What the exercise asks:
What is needed is a copy of each line in the listing that contains "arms".

----- Data -----

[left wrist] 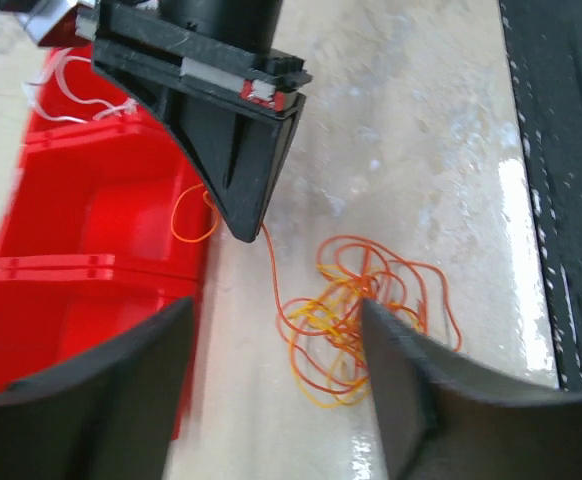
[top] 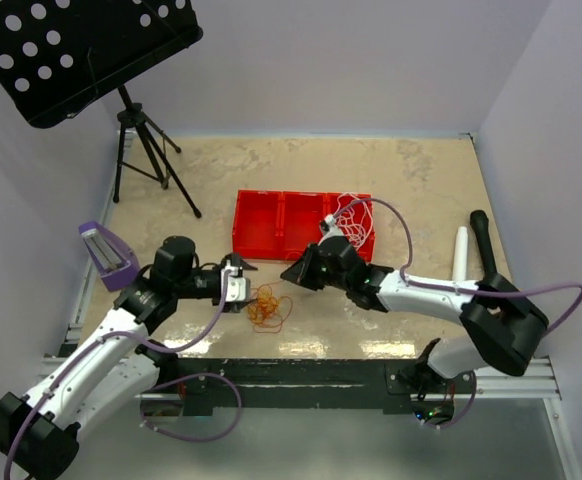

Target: Untangle the cables

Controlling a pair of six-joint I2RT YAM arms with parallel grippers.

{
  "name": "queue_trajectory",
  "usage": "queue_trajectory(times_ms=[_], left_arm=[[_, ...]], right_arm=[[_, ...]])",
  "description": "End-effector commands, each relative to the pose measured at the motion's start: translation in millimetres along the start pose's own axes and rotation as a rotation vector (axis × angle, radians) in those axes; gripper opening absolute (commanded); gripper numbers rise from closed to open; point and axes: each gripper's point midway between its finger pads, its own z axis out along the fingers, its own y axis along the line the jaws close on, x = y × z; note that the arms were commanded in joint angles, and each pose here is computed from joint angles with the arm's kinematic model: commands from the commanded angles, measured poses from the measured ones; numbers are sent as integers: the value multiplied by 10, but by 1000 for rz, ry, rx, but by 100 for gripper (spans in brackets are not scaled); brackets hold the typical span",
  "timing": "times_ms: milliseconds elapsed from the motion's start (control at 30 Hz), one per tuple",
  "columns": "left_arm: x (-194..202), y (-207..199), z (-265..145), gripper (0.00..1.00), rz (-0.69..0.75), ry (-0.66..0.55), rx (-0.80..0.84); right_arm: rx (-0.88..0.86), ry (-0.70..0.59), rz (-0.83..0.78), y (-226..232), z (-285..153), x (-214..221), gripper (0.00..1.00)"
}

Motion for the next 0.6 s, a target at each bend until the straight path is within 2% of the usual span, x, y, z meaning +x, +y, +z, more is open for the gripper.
queue_trajectory(times_ms=[0,167,367,567], left_arm=[[-467,395,-125,78,-37,-72,-139],[-747,731,-212,80,-168,-155,-293],[-735,580,-17,80,-320,-213,-178],[-803,510,87,80,-357,-316,-120]], right_arm=[[-94,-159,-168,687,-350,-454,0],[-154,-219,-233,1066,-639,-626,0],[-283,-246,-243,1565,-951,-683,0],[-360,-282,-252,1970,-1246,-767,0]])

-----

Expected output:
Controlling a pair of six-joint I2RT YAM arms with parallel grippers.
  "description": "End-effector commands, each relative to the pose measured at the motion's start: translation in millimetres along the start pose's own axes and rotation as a rotation vector (axis × angle, radians) in those axes; gripper opening absolute (commanded); gripper numbers rise from closed to open; point and axes: each gripper's point midway between its finger pads, its own z axis out along the fingers, its own y axis along the line the jaws close on, x = y × z; note that the arms were commanded in joint angles, and each pose here is computed from joint angles with the arm's kinematic model: commands from the commanded angles, measured poses from the measured ones; numbers are sent as integers: the value multiplied by 10, but by 1000 for rz, ry, rx, but by 100 for gripper (spans in brackets are not scaled); brackets hold the typical span",

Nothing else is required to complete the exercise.